┌────────
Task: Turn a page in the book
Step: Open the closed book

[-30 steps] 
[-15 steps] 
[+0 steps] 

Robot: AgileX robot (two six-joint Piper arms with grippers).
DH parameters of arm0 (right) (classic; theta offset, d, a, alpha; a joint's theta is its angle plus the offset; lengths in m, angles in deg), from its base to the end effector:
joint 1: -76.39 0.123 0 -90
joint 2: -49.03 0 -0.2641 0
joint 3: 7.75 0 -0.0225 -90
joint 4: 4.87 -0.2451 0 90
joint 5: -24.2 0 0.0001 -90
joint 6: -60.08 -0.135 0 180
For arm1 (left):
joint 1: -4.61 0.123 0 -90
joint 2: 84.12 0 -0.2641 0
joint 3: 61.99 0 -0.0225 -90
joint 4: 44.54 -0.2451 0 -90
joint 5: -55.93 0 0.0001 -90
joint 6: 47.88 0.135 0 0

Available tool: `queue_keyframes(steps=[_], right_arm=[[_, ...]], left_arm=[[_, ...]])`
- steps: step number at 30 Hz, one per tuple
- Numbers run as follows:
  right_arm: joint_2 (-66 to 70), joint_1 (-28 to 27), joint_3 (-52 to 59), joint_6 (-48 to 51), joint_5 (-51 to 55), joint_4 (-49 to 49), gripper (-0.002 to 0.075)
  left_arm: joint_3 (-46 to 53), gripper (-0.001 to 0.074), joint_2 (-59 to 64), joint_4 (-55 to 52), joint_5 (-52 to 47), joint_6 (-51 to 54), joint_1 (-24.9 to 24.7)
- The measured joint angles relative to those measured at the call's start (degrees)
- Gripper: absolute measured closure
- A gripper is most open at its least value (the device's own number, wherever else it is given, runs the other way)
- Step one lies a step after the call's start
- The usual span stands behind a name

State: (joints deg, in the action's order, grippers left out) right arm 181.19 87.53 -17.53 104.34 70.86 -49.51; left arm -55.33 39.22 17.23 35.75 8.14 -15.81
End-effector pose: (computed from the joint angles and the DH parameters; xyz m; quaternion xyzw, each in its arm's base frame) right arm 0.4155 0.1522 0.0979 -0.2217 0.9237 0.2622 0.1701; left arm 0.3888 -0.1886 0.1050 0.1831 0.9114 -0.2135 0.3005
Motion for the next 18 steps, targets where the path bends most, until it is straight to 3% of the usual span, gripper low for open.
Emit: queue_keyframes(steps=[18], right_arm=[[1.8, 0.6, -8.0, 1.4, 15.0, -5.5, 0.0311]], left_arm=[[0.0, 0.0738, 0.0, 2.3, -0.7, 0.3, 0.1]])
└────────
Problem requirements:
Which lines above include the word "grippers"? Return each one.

Answer to the problem:
Robot: AgileX robot (two six-joint Piper arms with grippers).
State: (joints deg, in the action's order, grippers left out) right arm 181.19 87.53 -17.53 104.34 70.86 -49.51; left arm -55.33 39.22 17.23 35.75 8.14 -15.81

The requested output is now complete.